There she would stand, husbandless, while a P.I.A. girl, head modestly swathed in a dupatta, patted her front and rear, searching for weapons.
It was three a.m. but Duke was not tired. He was a big man, no beauty, strong as an ox. Prod him anywhere: muscle, all muscle. He believed in keeping trim. Soon when the sun rose he would be jogging, thudding along the dusty verges of K12 Housing Society. Pariah dogs would run out, yapping; they lived in the scrub of the empty plots. Past high white walls he would trot, past closed gates with their lozenge lights still bright though the sky was brighter. Gatemen would be sitting, propped up like dolls. No sound but his own feet, his own harsh breaths, and the murmur of air-conditioners outside closed bedroom windows. His business friends thought he was crazy; these Pakistanis did not take exercise. But he loved the early mornings, the distant loudspeaker calling from the mosque, and the air fresh before the heat closed in. He had urged Minnie to join him, these beautiful dawns. She seldom did. In the three months she had been in Karachi she had not settled; she could find nothing to say to the American wives and the slums reduced her to tears. In one small, uncomfortable way it was a relief she had gone. He had felt responsible for her, returning early from work when he had so much to do, trying to take on to his shoulders her burden of distress. Besides, she had missed their boys. He would ache for her but life would be simpler; without women it always was. This was what they used to do, apparently, out in these parts. Business did not stop for the heat.

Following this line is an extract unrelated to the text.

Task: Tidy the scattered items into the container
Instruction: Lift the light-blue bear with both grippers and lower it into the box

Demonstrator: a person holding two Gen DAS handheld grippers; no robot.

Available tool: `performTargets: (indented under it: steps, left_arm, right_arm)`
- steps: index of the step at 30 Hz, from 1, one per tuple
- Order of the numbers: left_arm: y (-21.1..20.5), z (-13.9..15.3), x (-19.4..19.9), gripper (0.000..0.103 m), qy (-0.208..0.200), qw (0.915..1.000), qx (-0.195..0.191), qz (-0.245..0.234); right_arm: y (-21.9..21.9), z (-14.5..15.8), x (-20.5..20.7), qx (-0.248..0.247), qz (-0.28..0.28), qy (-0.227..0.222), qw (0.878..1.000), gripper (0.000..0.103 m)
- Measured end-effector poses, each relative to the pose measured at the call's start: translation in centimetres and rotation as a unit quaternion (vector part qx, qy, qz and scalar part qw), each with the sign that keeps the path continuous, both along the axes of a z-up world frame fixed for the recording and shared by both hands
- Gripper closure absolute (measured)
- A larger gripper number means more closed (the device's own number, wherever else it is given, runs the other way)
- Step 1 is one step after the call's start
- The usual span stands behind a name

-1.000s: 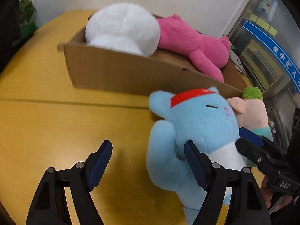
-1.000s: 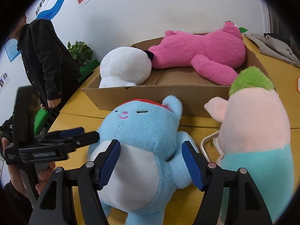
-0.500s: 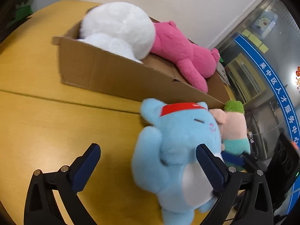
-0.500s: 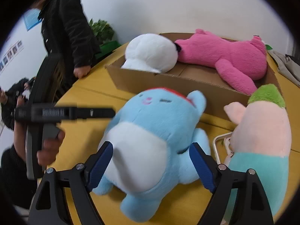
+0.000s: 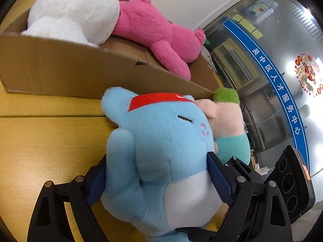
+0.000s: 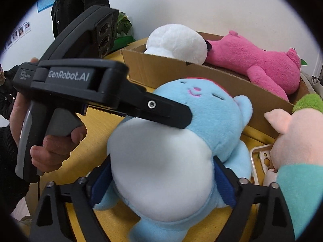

Minnie was three dots in the sky. They disappeared. Up there she would be settling back on her pillow. A stewardess, blonde and comprehensible, would be passing round the blankets sealed in cellophane. Duke was standing on the roof. Even at this hour of the night, the concrete ledge was warm. Another jumbo, a British Airways 747, had landed; in the spotlight, toy people climbed down the steps and made their way to the bus. Some paused. He knew what they thought: that the heat came from the exhaust jets of the plane. Only when they moved away did they realize that this fire was not something you could leave behind so easily. It would last from May through September.